Activity:
Up to and including the line that contains "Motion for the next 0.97", reproduce every line exactly, beginning with the first line below.
───── Provided data
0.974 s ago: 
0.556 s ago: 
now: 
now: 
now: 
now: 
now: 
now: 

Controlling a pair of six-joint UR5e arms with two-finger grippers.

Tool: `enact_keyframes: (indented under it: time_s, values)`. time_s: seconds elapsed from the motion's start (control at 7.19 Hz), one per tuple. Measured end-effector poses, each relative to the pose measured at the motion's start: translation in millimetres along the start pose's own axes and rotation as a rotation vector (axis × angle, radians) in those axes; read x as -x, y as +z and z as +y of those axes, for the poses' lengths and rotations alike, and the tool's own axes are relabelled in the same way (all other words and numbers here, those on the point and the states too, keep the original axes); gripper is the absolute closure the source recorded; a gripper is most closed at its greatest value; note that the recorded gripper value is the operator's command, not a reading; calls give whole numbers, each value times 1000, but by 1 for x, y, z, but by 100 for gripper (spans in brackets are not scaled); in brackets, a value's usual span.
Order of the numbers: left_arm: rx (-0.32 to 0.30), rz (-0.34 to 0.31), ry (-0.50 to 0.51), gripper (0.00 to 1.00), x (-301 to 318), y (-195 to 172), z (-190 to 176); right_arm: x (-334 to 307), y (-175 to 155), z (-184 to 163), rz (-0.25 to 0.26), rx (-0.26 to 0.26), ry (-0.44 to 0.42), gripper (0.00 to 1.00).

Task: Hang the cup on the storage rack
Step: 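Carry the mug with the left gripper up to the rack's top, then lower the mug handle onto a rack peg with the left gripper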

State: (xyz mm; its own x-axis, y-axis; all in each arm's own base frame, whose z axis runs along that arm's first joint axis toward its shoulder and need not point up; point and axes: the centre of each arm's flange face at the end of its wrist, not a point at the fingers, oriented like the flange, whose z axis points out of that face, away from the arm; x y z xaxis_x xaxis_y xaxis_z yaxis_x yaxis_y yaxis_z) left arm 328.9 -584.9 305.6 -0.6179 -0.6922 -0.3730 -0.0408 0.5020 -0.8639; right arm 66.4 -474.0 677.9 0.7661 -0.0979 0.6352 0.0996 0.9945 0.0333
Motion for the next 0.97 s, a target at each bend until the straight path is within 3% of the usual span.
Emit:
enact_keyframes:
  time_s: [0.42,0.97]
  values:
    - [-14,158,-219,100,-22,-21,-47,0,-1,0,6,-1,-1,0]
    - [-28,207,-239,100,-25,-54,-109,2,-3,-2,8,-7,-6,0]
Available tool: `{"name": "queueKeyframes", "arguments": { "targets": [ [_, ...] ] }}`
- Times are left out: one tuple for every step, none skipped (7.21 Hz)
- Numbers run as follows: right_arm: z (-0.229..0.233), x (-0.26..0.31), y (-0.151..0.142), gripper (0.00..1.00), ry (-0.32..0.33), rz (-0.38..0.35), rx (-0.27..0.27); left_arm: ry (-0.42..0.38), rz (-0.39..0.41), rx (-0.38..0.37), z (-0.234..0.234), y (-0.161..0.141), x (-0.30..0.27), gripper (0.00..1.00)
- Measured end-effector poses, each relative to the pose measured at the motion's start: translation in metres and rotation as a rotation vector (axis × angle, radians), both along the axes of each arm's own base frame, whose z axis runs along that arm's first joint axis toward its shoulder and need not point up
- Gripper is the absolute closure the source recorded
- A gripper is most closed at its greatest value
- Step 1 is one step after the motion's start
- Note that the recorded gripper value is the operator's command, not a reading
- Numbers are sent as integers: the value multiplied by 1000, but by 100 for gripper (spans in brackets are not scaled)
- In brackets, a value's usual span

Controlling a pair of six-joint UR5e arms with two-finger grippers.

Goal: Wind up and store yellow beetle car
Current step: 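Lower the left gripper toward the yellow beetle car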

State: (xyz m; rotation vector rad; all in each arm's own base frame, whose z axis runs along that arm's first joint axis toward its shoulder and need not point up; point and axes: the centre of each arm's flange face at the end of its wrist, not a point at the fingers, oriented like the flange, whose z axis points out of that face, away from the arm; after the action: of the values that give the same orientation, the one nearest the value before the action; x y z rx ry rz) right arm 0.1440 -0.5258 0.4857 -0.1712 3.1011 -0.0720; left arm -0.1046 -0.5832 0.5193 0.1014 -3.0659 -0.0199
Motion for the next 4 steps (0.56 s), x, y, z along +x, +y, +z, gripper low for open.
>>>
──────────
Output for this exercise:
0.974 s ago: 
0.556 s ago: 
now: 
now: 
now: 
now: 
now: 
now: 

Controlling a pair of six-joint UR5e arms with two-finger grippers.

Tool: `enact_keyframes: (indented under it: time_s, values)`. time_s: seconds elapsed from the motion's start (control at 7.19 Hz), one per tuple. Measured end-effector poses, each relative to the pose measured at the motion's start: translation in millimetres along the start pose's own axes and rotation as a rotation vector (axis × angle, radians) in those axes; read x as -x, y as +z and z as +y of those axes, for the poses' lengths and rotations alike, and the tool's own axes are relabelled in the same way (all other words and numbers here, those on the point and the states too, keep the original axes); gripper is the absolute closure the source recorded; a gripper is most closed at its greatest value; note that the recorded gripper value is the operator's command, not a reading; calls give whole numbers, each value times 1000, but by 1 for x, y, z, but by 100 for gripper (spans in brackets are not scaled); in brackets, a value's usual span.
Order of the numbers: left_arm: rx (-0.32 to 0.30), rz (-0.34 to 0.31), ry (-0.50 to 0.51), gripper (0.00 to 1.00), x (-301 to 318), y (-195 to 172), z (-190 to 176); right_arm: x (-334 to 307), y (-175 to 155), z (-184 to 163), rz (-0.25 to 0.26), rx (-0.26 to 0.26), ry (-0.44 to 0.42), gripper (0.00 to 1.00).

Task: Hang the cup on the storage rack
Step: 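Carry the mug with the left gripper up to the rack's top, then lower the mug handle onto a rack peg with the left gripper
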
State: (xyz mm; its own x-axis, y-axis; all in each arm's own base frame, whose z axis runs along that arm's first joint axis toward its shoulder and need not point up; point and axes: the centre of each arm's flange face at the end of its wrist, not a point at the fingers, oriented like the flange, whose z axis points out of that face, away from the arm; x y z xaxis_x xaxis_y xaxis_z yaxis_x yaxis_y yaxis_z) left arm 328.9 -584.9 305.6 -0.6179 -0.6922 -0.3730 -0.0408 0.5020 -0.8639; right arm 66.4 -474.0 677.9 0.7661 -0.0979 0.6352 0.0996 0.9945 0.0333
Motion for the next 0.97 s, a target at each bend until the straight path is within 3% of the usual span.

This completes the response to the exercise.